- Your assignment:
Pictures should be excluded; otherwise, copy every entry exactly.

- Data extracts:

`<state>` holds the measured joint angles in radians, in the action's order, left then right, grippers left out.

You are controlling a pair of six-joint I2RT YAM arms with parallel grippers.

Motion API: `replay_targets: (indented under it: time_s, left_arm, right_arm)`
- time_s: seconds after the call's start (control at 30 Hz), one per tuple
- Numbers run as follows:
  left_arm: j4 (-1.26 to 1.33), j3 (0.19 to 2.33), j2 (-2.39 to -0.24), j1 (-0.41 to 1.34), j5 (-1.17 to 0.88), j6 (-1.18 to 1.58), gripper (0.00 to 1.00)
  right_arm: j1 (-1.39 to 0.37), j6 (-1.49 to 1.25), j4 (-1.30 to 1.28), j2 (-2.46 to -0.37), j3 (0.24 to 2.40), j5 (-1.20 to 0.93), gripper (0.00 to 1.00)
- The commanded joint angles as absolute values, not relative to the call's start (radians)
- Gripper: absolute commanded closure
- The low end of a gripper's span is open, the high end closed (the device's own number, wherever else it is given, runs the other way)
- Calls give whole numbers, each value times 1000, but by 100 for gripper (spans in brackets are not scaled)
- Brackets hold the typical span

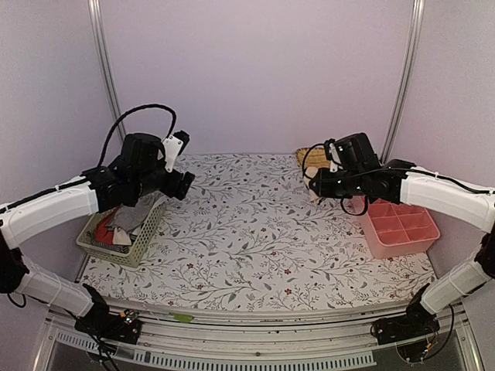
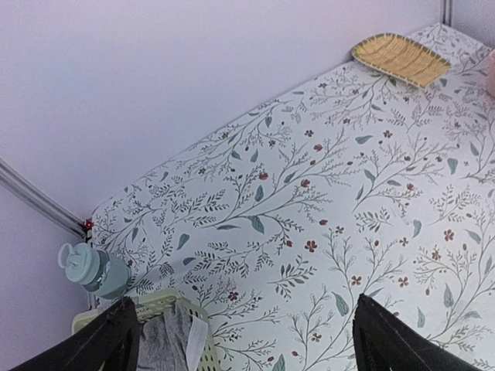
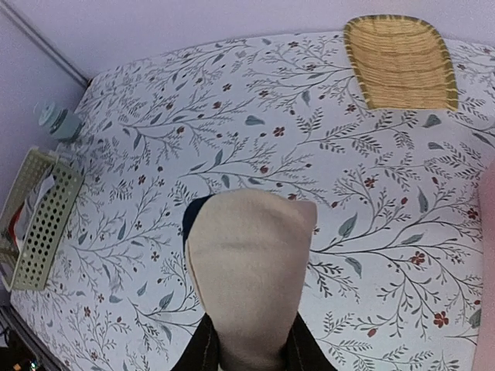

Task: Roll the underwear
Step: Pick up the underwear from the corner of the board, then place the underwear in the storage box.

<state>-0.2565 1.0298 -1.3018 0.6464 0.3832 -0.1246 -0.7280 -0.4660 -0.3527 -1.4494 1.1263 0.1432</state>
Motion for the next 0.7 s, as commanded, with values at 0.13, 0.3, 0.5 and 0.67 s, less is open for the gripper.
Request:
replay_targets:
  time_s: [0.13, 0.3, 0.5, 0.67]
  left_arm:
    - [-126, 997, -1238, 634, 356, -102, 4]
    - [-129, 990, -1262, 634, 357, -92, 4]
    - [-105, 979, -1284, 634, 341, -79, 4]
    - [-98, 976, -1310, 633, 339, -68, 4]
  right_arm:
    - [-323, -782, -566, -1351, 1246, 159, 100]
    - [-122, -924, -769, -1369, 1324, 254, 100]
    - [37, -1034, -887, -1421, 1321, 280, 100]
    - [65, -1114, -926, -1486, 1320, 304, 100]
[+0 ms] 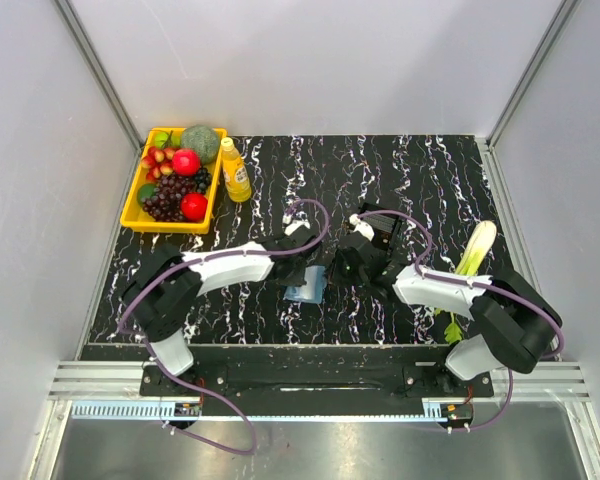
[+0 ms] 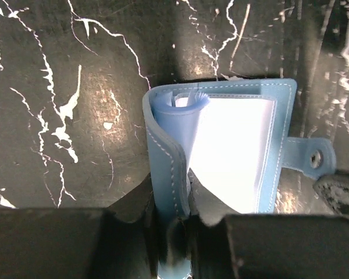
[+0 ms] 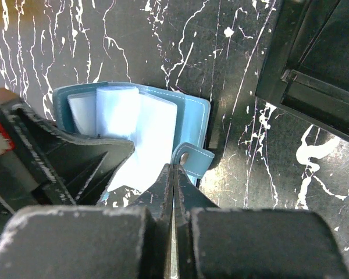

- Result of the task:
`<state>` holds the measured joint angles in radians, in the action's order, left then right, grippers left out.

You are controlling a pair of six-joint I2RT YAM arms with parallel grippers.

Motion API: `replay_targets: (indented under it: time_s, left_arm, right_arm)`
- time_s: seconds after the call's start (control at 30 Hz), one per tuple
- Numbers run as follows:
  left_arm: j4 (-1.26 to 1.33), j3 (0.19 to 2.33), j2 (-2.39 to -0.24), j1 (-0.41 to 1.34), j5 (-1.17 to 0.88), j6 (-1.18 to 1.58), gripper (0.00 to 1.00)
  right_arm: j1 (-1.39 to 0.37), j6 (-1.49 to 1.25), j4 (-1.30 to 1.28), j2 (-2.46 to -0.37), j3 (0.24 to 2.40), j5 (-1.20 to 0.93), gripper (0.00 to 1.00)
- The commanded joint angles as absolute values, not relative to the call's start (radians)
- Gripper: absolute commanded closure
- The low end of a gripper's span is open, the high end closed (the device's own number, wherever else it is given, runs the other way)
- Calls give whole numbers, each value times 1000, but by 100 for gripper (spans in brackets are not scaled)
- Brackets hold the typical span


Task: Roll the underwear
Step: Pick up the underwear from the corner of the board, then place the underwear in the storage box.

<state>-0.2565 1.0298 -1.3018 0.6464 0.3832 -0.1246 -0.7280 -0.4660 -0.3527 -1.4494 1.1263 0.1432</state>
Motion for the next 0.7 s, as commanded, with values at 0.13, 0.3, 0.5 and 0.67 s, less is open for the gripper.
Request:
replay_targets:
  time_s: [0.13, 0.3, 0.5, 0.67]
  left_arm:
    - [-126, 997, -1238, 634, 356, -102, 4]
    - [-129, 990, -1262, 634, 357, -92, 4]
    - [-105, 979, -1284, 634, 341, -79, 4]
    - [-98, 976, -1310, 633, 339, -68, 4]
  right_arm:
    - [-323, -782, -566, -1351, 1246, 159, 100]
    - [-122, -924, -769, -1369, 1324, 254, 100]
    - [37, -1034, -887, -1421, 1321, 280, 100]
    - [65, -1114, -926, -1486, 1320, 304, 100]
[+0 ms] 
[+0 ms] 
[+0 ms] 

The required output has been given in full.